The answer must be every line of the records in which the string "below" appears.

(Data provided Opens)

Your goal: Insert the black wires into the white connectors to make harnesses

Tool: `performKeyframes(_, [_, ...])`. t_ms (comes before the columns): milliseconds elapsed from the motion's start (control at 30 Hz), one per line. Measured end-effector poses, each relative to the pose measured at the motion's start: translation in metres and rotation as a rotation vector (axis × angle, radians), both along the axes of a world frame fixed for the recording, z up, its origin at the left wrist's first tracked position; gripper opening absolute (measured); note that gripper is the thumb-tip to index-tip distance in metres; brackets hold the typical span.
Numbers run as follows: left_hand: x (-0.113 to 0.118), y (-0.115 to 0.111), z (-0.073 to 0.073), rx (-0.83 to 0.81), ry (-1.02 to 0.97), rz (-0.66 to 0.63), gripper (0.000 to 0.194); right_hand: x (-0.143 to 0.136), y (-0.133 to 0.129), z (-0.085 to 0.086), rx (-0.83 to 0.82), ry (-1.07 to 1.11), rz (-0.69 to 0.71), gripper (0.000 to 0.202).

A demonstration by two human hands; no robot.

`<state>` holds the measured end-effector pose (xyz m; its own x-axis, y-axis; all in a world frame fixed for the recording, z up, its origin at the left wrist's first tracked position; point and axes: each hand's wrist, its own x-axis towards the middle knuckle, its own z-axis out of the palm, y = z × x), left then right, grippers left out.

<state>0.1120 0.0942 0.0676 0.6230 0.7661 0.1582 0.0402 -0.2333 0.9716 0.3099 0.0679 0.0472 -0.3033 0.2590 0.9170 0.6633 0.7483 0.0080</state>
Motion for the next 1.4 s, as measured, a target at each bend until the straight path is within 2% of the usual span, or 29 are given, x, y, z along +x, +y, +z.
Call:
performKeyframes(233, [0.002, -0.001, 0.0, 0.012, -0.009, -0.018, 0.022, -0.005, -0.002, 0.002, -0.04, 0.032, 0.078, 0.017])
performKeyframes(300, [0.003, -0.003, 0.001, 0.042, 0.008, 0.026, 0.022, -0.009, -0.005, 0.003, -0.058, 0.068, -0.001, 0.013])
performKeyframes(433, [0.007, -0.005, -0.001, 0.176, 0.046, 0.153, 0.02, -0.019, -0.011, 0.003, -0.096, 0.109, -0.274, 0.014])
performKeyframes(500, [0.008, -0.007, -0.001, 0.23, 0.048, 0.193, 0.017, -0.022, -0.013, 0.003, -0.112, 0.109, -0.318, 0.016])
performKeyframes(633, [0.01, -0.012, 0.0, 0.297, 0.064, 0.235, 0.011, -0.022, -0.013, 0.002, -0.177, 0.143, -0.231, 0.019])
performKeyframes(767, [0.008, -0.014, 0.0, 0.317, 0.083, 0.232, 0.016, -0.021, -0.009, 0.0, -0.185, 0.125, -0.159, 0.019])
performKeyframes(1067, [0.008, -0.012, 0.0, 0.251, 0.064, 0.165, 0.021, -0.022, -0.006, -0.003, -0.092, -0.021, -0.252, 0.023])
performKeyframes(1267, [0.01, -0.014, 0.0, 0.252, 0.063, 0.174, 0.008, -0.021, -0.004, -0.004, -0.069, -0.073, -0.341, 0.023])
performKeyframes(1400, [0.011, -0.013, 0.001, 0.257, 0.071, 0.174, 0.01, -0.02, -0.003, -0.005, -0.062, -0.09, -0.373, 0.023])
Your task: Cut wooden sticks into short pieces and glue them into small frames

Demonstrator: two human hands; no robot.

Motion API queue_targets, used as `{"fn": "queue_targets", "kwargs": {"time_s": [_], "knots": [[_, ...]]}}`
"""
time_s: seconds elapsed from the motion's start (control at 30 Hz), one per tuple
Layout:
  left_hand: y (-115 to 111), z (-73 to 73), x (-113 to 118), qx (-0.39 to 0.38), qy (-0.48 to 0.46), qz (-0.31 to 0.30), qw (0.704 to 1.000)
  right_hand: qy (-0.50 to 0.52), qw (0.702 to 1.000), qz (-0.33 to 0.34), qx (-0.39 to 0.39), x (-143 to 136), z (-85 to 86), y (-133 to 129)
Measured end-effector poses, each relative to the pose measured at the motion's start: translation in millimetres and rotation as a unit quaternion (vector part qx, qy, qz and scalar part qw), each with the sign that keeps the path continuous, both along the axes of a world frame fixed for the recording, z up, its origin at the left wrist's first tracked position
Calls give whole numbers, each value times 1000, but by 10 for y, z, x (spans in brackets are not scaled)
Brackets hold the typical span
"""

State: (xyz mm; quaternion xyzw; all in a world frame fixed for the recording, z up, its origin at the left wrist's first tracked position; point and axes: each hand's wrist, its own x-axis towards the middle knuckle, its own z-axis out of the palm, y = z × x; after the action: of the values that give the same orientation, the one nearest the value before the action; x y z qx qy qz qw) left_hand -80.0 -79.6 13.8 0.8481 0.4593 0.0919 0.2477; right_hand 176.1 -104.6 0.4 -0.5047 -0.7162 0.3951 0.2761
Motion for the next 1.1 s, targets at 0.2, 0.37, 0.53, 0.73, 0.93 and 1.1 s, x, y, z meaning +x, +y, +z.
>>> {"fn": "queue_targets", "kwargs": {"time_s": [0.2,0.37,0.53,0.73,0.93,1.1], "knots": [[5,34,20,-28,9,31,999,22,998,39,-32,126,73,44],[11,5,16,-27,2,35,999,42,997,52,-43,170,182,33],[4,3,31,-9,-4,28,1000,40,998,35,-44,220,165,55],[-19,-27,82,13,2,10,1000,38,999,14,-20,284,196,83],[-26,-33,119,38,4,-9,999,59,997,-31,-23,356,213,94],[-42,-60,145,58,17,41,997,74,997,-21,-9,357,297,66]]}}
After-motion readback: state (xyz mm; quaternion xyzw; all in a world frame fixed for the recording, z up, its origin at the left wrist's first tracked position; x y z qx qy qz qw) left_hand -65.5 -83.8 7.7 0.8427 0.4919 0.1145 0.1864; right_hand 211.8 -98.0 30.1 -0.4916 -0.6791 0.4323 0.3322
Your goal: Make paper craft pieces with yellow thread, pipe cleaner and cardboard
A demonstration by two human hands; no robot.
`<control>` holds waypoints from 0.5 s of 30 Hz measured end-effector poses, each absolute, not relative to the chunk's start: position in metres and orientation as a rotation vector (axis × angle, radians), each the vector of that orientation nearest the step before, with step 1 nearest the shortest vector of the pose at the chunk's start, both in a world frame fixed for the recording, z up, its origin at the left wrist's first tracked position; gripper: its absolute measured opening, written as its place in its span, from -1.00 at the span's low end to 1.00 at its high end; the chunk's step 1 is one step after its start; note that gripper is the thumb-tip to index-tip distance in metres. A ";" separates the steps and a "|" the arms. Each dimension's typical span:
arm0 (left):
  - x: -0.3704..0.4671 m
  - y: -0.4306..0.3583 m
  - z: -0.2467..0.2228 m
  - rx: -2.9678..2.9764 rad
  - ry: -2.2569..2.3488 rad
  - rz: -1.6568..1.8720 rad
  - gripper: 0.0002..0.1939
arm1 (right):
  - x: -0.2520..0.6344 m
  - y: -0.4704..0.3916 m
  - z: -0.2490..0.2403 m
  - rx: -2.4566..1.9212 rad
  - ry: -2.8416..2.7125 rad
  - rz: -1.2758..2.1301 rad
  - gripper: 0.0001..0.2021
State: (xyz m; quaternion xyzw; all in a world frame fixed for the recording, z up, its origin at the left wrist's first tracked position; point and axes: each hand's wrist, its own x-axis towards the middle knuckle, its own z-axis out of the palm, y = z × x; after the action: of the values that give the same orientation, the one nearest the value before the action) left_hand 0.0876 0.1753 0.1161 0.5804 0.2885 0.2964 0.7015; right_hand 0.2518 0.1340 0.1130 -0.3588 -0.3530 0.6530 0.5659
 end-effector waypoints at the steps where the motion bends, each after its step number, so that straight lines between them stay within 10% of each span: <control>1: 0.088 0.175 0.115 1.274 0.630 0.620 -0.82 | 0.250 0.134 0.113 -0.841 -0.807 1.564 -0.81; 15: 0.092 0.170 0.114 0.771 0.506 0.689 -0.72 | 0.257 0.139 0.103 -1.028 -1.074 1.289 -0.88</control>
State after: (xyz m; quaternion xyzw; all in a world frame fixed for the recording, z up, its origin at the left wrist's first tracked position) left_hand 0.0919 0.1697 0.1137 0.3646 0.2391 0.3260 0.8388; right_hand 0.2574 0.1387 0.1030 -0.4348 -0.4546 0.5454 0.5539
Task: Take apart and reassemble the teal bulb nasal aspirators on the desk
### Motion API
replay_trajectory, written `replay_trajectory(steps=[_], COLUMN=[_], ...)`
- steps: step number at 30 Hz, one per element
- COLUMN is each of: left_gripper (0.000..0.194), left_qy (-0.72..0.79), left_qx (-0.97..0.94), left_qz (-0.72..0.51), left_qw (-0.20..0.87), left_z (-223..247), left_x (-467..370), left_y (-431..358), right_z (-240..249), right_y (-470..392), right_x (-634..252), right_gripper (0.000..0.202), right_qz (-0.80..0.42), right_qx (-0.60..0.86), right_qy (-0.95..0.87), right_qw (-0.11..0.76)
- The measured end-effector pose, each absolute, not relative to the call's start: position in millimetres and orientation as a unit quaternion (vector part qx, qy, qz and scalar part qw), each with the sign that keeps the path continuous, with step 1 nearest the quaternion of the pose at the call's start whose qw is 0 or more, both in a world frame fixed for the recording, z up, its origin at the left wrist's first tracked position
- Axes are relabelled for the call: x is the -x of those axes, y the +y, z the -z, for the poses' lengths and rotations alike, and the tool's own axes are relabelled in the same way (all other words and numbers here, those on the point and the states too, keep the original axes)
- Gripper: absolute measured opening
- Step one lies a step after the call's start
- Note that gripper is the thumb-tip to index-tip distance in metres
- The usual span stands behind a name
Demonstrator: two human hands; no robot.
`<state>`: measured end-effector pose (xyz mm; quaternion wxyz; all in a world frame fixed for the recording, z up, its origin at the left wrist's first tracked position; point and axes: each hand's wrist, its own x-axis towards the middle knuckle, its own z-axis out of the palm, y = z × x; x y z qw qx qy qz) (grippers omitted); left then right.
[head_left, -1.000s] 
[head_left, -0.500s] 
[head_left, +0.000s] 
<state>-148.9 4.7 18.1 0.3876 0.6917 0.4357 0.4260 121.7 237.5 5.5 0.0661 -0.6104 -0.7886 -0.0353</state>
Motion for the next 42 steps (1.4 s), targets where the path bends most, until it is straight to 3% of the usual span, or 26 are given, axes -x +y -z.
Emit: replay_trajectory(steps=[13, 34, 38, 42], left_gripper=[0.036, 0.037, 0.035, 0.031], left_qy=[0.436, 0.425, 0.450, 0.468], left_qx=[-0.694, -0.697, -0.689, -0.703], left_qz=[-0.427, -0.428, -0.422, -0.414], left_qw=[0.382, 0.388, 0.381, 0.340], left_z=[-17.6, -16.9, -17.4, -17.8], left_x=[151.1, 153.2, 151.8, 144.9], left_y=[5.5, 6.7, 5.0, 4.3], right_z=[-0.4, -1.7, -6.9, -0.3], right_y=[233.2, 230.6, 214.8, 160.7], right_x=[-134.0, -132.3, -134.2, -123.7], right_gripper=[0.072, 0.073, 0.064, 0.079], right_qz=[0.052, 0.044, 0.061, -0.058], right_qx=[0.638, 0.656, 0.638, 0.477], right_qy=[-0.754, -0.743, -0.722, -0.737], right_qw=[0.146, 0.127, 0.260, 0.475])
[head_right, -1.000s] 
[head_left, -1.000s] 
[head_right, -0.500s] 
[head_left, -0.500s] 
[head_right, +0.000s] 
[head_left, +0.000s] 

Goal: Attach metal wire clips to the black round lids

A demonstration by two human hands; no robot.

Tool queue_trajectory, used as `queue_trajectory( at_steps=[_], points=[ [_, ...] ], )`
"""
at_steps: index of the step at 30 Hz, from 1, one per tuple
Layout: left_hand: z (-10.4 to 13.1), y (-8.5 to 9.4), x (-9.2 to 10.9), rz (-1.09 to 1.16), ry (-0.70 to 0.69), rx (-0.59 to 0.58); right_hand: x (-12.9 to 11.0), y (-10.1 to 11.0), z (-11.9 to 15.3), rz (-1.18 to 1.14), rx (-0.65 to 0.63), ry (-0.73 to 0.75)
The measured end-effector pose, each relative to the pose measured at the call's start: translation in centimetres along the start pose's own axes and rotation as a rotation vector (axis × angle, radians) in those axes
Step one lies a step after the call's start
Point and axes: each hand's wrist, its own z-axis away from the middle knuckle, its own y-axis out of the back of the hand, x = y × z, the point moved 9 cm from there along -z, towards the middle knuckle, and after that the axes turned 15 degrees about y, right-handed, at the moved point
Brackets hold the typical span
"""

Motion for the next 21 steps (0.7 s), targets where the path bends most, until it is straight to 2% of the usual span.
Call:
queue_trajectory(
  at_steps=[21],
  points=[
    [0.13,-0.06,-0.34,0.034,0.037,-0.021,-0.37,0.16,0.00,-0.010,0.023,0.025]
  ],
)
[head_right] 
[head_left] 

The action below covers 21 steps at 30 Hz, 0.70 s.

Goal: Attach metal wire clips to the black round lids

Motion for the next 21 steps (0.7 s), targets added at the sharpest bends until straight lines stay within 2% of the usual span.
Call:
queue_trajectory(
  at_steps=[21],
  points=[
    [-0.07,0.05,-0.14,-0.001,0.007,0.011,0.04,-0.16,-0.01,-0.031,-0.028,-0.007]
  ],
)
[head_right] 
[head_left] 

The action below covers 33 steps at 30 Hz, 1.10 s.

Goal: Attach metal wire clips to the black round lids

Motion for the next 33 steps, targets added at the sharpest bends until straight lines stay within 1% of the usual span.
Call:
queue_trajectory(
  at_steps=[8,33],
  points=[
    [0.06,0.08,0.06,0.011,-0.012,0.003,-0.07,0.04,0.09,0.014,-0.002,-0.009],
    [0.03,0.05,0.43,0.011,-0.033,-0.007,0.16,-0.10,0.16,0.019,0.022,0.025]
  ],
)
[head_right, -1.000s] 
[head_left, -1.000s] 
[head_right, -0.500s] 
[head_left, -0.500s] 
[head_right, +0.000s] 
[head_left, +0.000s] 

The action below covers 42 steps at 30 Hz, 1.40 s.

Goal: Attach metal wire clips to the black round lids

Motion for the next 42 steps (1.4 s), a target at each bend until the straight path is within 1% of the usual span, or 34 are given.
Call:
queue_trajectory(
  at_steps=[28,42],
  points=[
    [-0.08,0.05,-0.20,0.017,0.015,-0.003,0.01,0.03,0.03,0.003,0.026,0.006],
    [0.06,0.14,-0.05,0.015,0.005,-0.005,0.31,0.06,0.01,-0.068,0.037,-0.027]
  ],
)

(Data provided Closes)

# Result for this exercise
The action below covers 21 steps at 30 Hz, 0.70 s.
The action below covers 33 steps at 30 Hz, 1.10 s.
The action below covers 42 steps at 30 Hz, 1.40 s.

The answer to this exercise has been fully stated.